Quest’ultima e garantita certezza in questo pellegrinare della vita ci pone di fronte al grande interrogativo del senso della cose che gestiamo.
Noi credenti, parcheggiati sull’abisso del morire, dobbiamo porci davanti a Gesù, interrogarlo per cogliere nel suo messaggio la «buona notizia» sull’abisso del morire.
Su questo baratro angosciate, Gesù ha gettato un ponte e ha preparato «il Sabato» finale della storia umana, quando Dio sarà tutto in tutti e tutti in Dio, un giorno senza tramonto di una perenne festa di Dio con gli uomini e con la natura».
In questa stagione della vita terrena noi viviamo, lavoriamo, gioiamo e soffriamo sulle penultime cose, ma con la fede proiettati sulle ultime.

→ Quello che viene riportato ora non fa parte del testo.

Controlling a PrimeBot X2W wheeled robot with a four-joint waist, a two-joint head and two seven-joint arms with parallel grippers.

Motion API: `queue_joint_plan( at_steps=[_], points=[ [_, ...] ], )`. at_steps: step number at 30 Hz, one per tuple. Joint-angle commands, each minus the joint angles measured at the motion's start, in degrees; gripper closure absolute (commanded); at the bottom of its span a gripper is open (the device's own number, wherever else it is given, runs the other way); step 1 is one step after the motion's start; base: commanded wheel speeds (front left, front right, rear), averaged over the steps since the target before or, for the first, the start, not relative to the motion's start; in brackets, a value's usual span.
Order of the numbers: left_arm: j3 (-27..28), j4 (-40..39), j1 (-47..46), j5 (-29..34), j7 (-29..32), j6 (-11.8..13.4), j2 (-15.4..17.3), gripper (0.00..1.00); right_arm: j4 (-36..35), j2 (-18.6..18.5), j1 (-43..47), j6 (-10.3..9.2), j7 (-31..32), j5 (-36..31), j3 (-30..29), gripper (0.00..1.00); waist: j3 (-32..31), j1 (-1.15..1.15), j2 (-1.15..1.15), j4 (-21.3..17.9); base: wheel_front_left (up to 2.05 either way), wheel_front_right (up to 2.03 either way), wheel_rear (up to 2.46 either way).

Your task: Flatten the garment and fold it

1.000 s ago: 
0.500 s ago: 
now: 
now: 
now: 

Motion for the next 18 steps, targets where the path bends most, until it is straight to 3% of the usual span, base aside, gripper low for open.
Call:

La morte non è la fine di tutto: con la risurrezione Gesù ha dimostrato che è il proseguimento di una vita nello Spirito iniziata nel giorno del nostro concepimento, una vita che è cresciuta con noi durante gli anni e che continua nella ricerca di Dio anche al di là della morte.
C’è in ciascuno di noi un’immagine di Dio che dev’essere completata, che ancora ha bisogno di crescere, di diventare sempre più trasparente e luminosa, simile alla luce di Dio.
Nelle nostre anime, dunque, c’è un germe immortale, che nel momento della morte raggiunge Dio - l’immortale.
Al momento della morte l’anima dei santi viene subito accolta nella comunione con Dio e da subito godono dell’abbraccio misericordioso di Dio.
Altri fratelli e sorelle, al momento del passaggio sulla riva dell’eternità, non sono ancora pronti ad accogliere in modo completo il dono della luce e della festa perenne. Hanno ancora bisogno di crescere in quel grado di luce che riscalda le fibre raggelate dell’amore negato. Attraverso le nostre preghiere, la celebrazione della messa in suffragio, la comunione con Gesù facciamo sentire ai nostri cari scomparsi il nostro amore e la nostra vicinanza.
La preghiera di suffragio per i nostri cari defunti è un camminare insieme: noi per aiutarli a purificare il loro amore dalle scorie umane e loro per irrobustire le nostre forze, così da amare sempre di più Dio, i fratelli e le sorelle.
O Dio onnipotente ed eterno, Signore dei vivi e dei
morti, pieno di misericordia verso tutte le tue creature,
concedi il perdono e la pace a tutti i nostri fratelli
defunti, perché immersi nella tua beatitudine ti lodino
senza fine. Per Cristo nostro Signore. Amen.